══ DATASET CONTENT

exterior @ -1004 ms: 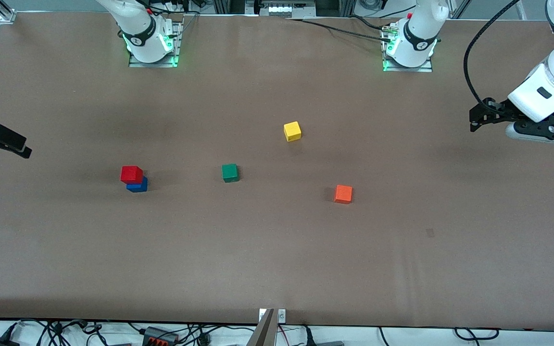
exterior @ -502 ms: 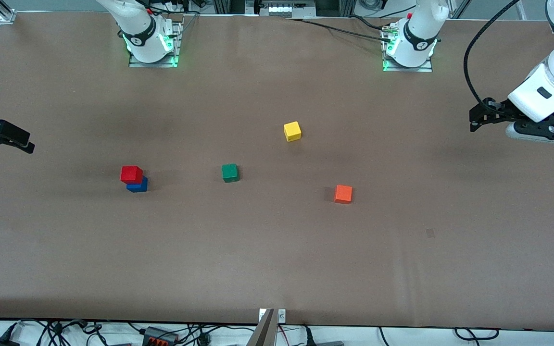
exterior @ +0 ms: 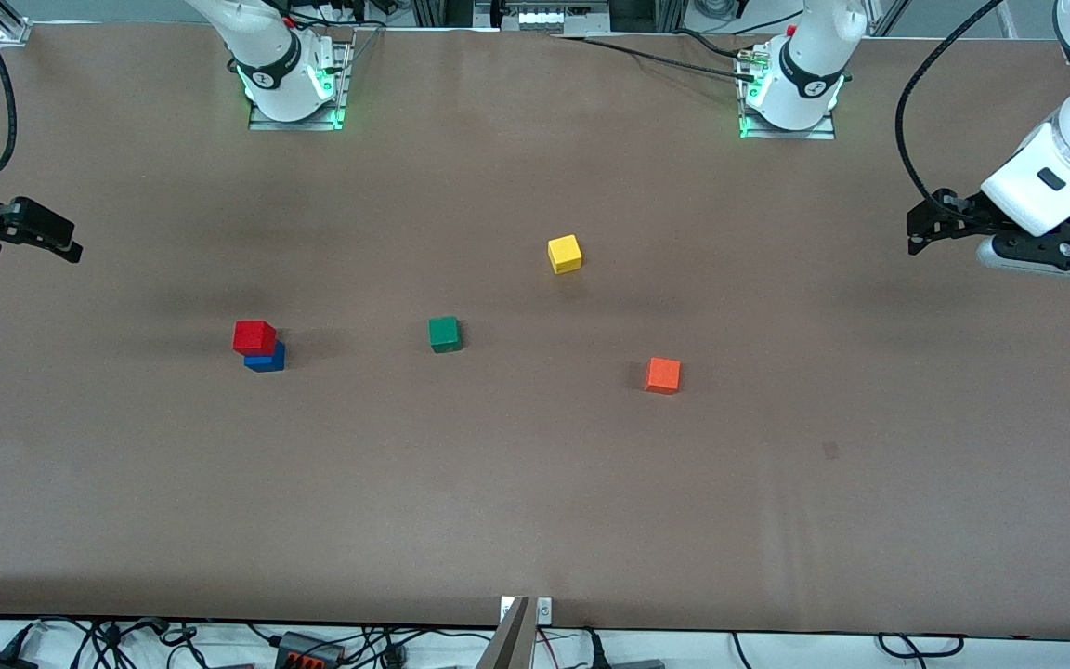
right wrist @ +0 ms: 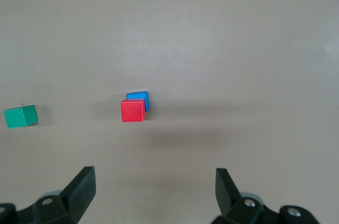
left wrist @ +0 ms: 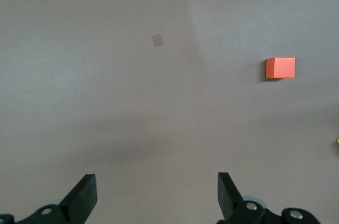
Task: Pass red block to right arm, stack on blue
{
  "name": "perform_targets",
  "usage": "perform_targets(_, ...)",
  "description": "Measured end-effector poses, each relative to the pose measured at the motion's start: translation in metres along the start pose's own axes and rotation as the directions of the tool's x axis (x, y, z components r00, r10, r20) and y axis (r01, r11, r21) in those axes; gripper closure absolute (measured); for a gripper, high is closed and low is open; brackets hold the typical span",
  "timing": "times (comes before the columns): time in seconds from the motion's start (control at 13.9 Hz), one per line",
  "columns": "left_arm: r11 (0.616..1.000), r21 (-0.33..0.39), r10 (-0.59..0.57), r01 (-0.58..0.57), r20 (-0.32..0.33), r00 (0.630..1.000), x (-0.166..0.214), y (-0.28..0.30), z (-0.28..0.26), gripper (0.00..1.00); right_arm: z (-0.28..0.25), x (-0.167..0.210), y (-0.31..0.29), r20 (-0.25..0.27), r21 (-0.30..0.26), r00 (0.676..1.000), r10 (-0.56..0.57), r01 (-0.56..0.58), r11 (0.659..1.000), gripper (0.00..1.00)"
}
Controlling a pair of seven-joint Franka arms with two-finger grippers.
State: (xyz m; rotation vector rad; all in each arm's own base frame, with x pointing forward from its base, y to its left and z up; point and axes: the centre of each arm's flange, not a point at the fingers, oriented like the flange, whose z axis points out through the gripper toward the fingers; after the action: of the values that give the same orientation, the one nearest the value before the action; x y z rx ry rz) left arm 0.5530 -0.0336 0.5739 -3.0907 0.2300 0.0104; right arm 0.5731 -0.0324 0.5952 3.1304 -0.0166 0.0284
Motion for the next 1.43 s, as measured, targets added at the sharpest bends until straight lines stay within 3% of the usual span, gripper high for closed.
perform_targets(1.43, 1.000, 0.000, 0.004, -0.004, 0.003, 1.000, -0.0004, 0.0001, 0.0003, 0.00, 0.0036, -0.0005, -0.0003, 0.005, -0.004, 1.000, -0.002, 0.002, 1.000, 0.00)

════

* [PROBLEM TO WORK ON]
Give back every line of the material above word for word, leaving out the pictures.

* [ANSWER FOR THIS EXERCISE]
exterior @ -1004 ms: 
exterior @ -502 ms: 
exterior @ +0 ms: 
right wrist @ +0 ms: 
left wrist @ +0 ms: 
Task: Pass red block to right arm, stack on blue
{
  "name": "perform_targets",
  "usage": "perform_targets(_, ...)",
  "description": "Measured end-effector poses, each relative to the pose measured at the motion's start: translation in metres along the start pose's own axes and rotation as the directions of the tool's x axis (x, y, z components r00, r10, r20) and y axis (r01, r11, r21) in those axes; gripper closure absolute (measured); for a gripper, high is closed and low is open; brackets hold the typical span",
  "timing": "times (comes before the columns): time in seconds from the motion's start (control at 13.9 Hz), one per line",
  "columns": "left_arm: r11 (0.616..1.000), r21 (-0.33..0.39), r10 (-0.59..0.57), r01 (-0.58..0.57), r20 (-0.32..0.33), r00 (0.630..1.000), x (-0.166..0.214), y (-0.28..0.30), z (-0.28..0.26), gripper (0.00..1.00); right_arm: z (-0.28..0.25), x (-0.167..0.210), y (-0.31..0.29), r20 (-0.25..0.27), r21 (-0.30..0.26), r00 (0.676..1.000), r10 (-0.56..0.57), r01 (-0.56..0.58), r11 (0.659..1.000), gripper (0.00..1.00)"
}
Controlling a pair of seven-joint Franka arms with two-finger grippers.
State: (xyz m; rotation vector rad; all in each arm's own base frame, with x pointing forward from its base, y to its left and z up; point and axes: the centre of each arm's flange, not a point at the fingers, oriented like the flange, whose z axis points out through the gripper toward the fingers; after the action: of the values that give the same orientation, the one nearest the value before the action; x y z rx ry rz) left arm 0.5530 -0.0336 0.5739 -3.0907 0.2300 0.0104; right arm 0.5731 -0.0324 0.5952 3.1304 -0.0166 0.0284
Motion for the next 1.43 s, as measured, targets added at the sharpest bends until straight lines stay within 3% of the usual span, gripper high for closed.
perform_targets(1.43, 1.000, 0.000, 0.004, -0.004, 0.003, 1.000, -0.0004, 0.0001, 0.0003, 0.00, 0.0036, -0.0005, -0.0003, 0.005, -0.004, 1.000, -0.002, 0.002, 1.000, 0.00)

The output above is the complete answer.